Que Nicole ait eu peur d’un mari sérieux comme l’oncle René, elle le comprend bien !… Mais combien lui, si sage, devait être pris profondément pour demeurer tant d’années hors de France… Sans doute afin de se guérir… Puisqu’il revient aujourd’hui, c’est qu’il n’a plus peur de la retrouver… D’ailleurs, ainsi que dans les livres, il est vengé puisqu’elle a eu un détestable mari, choisi, voulu par elle seule…
En est-elle malheureuse ? Regrette-t-elle d’avoir misérablement gâché sa vie ?… Qui le sait ?… Pour tous, l’âme de Nicole demeure close. Jamais elle ne se plaint ni ne parle des dernières années qu’elle a vécu. Il semblerait qu’elle se contente désormais d’être une créature délicieuse dont les hommes s’affolent, que les femmes jalousent. Elle va beaucoup dans le monde et s’habille mieux que nulle autre… Elle cause, elle rit… Mais, par instant, son rire sonne à l’oreille comme un sanglot bref, douloureux à entendre, et ses beaux yeux, qu’on dirait faits d’une ombre brûlante, regardent souvent vers l’Invisible…

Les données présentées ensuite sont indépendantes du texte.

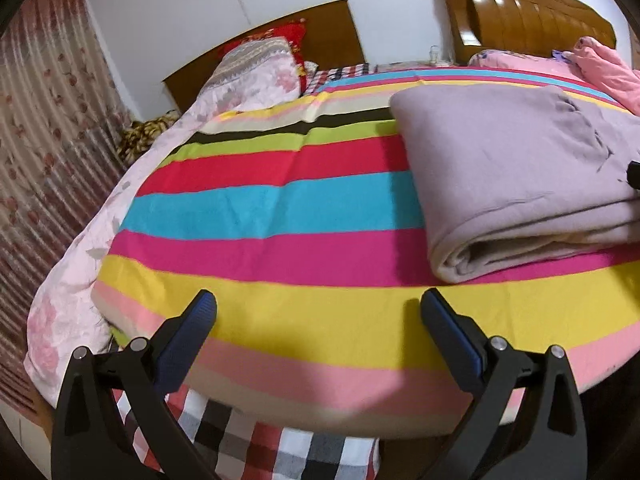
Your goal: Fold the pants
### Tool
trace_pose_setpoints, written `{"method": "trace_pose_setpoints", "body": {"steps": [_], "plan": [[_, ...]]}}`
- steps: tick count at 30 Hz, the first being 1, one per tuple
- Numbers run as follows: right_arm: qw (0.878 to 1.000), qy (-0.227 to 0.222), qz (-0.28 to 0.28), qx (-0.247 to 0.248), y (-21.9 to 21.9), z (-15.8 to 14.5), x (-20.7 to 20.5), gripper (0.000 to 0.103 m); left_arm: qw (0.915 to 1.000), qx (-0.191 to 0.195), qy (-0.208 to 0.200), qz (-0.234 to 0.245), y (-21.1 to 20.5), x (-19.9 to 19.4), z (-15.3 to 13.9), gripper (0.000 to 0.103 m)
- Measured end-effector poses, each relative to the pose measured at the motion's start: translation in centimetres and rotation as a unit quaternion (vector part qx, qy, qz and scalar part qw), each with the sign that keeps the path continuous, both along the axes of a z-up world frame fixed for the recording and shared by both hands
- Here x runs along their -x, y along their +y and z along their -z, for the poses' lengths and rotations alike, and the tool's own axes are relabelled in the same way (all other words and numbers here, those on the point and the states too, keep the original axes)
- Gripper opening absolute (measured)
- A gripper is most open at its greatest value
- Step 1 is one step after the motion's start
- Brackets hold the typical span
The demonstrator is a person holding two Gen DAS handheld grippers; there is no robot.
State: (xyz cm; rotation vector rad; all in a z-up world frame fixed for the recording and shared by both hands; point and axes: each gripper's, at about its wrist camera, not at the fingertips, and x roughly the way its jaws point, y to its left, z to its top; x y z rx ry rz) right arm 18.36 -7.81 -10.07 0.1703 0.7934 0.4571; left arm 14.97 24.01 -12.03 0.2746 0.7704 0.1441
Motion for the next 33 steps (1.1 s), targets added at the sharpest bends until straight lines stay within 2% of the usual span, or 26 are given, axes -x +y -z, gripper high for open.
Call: {"method": "trace_pose_setpoints", "body": {"steps": [2, 4, 6, 8, 10, 11, 12, 16, 19, 20, 22, 23, 24, 26, 28, 30, 31, 33], "plan": [[1.0, 0.002, -0.001, -0.002, 0.0, 0.0, 0.0, 0.06, 0.9998, 0.002, -0.018, -0.008, 0.4, 0.5, -1.3, 0.102], [1.0, 0.012, -0.002, 0.003, 0.0, -0.3, 0.0, 0.061, 0.9988, 0.023, -0.044, -0.003, 0.6, 0.7, -3.4, 0.102], [0.999, 0.032, -0.004, -0.002, -0.5, -1.3, -0.3, 0.063, 0.9945, 0.063, -0.082, 0.016, 0.6, 0.7, -6.4, 0.102], [1.0, 0.017, -0.009, 0.003, -0.6, -2.8, -0.8, 0.063, 0.9856, 0.123, -0.104, 0.052, -0.1, -0.5, -8.8, 0.102], [0.999, -0.017, -0.003, 0.039, -0.4, -4.2, -1.7, 0.068, 0.9758, 0.174, -0.095, 0.093, -1.6, -2.8, -10.0, 0.102], [0.998, -0.029, -0.001, 0.058, 0.0, -4.8, -2.7, 0.072, 0.9677, 0.204, -0.073, 0.128, -2.9, -5.2, -10.2, 0.102], [0.997, -0.03, -0.009, 0.063, 0.3, -5.1, -3.5, 0.075, 0.9632, 0.217, -0.054, 0.149, -4.0, -7.1, -10.1, 0.102], [0.994, -0.009, -0.06, 0.09, 2.1, -4.4, -8.5, 0.078, 0.9605, 0.216, 0.019, 0.174, -7.8, -14.8, -8.4, 0.101], [0.989, 0.009, -0.101, 0.103, 2.5, -3.1, -10.7, 0.078, 0.9573, 0.232, 0.06, 0.162, -7.8, -18.6, -6.4, 0.101], [0.989, 0.019, -0.108, 0.103, 2.3, -2.5, -11.2, 0.079, 0.9549, 0.238, 0.083, 0.156, -7.7, -19.8, -4.9, 0.101], [0.989, 0.029, -0.095, 0.106, 1.1, -0.9, -12.3, 0.079, 0.9542, 0.239, 0.109, 0.143, -7.0, -21.3, -2.6, 0.101], [0.989, 0.046, -0.086, 0.107, 0.6, -0.2, -12.8, 0.08, 0.9578, 0.228, 0.088, 0.151, -6.9, -20.8, -1.7, 0.101], [0.991, 0.056, -0.08, 0.087, -0.1, 0.3, -13.1, 0.079, 0.961, 0.214, 0.076, 0.157, -7.1, -20.3, -1.6, 0.101], [0.995, 0.059, -0.053, 0.057, -1.3, -0.6, -12.9, 0.08, 0.9673, 0.187, 0.076, 0.153, -7.7, -19.9, -1.4, 0.101], [0.996, 0.035, -0.033, 0.075, -1.2, -1.9, -12.3, 0.08, 0.9714, 0.168, 0.077, 0.149, -8.2, -19.9, -1.3, 0.101], [0.996, -0.004, -0.047, 0.078, -0.4, -3.1, -11.7, 0.08, 0.973, 0.162, 0.076, 0.145, -8.4, -19.8, -1.2, 0.101], [0.995, -0.01, -0.054, 0.078, -0.1, -3.4, -11.6, 0.08, 0.973, 0.163, 0.075, 0.145, -8.4, -19.7, -1.2, 0.101], [0.992, -0.005, -0.105, 0.074, 1.3, -3.2, -11.3, 0.08, 0.973, 0.165, 0.074, 0.143, -8.3, -19.6, -1.3, 0.101]]}}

Mme Seyntis s’illusionnait bien quand elle s’imaginait que ne parlant pas devant Guillemette des malheurs conjugaux de sa cousine, elle endormirait, sur ce point, la jeune pensée si vite en éveil. Les quelques mots de Nicole ont ressuscité pour Guillemette l’image de Guy de Miolan, grand, svelte, d’allure patricienne ; le visage barré d’une moustache fauve… Et mieux encore, elle revoit les yeux gris dont l’expression, jadis, lui faisait trouver si naturel que Nicole allât, quoi qu’on lui dît, à celui qui savait ainsi la regarder. Tous deux, d’ailleurs, lui donnaient l’impression d’êtres enfermant en eux quelque brûlant foyer…
Donc ils sont brouillés. Nicole attend son divorce et lui ne tente rien pour l’apaiser et la ramener. L’oncle René revient ; il va revoir Nicole… Ici, la pensée de Guillemette s’arrête devant une conclusion impossible. Même arrivât-il que la jeune femme obtînt son divorce, même l’oncle fût-il encore amoureux, tout mariage serait impossible entre eux, puisque la loi seule lui rend sa liberté. Et Guillemette, élevée par une mère rigoureusement religieuse, ne conçoit même pas un mariage hors de l’Église… Alors… quoi ?
— Oh ! Guillemette, comment pouvez-vous marcher si vite par cette chaleur ! soupire la voix plaintive de miss Murphy.
Guillemette tressaille ; et, un peu saisie, confuse, parce qu’elle est habituée à prendre souci des autres, elle regarde la pauvre miss, essoufflée et cramoisie, sous son ombrelle.
— Ma pauvre Murphy ! je vous demande bien pardon !… Je réfléchissais et je ne m’apercevais pas que je vous faisais ainsi trotter ! Nous allons marcher bien lentement pour vous remettre.
— Ah ! maintenant, nous arrivons…
C’est vrai, devant elles deux, apparaît la voûte ombreuse de l’avenue de Messine, et plus loin, se montrent les cimes feuillues du parc Monceau sur lequel s’ouvrent les fenêtres de l’hôtel Seyntis.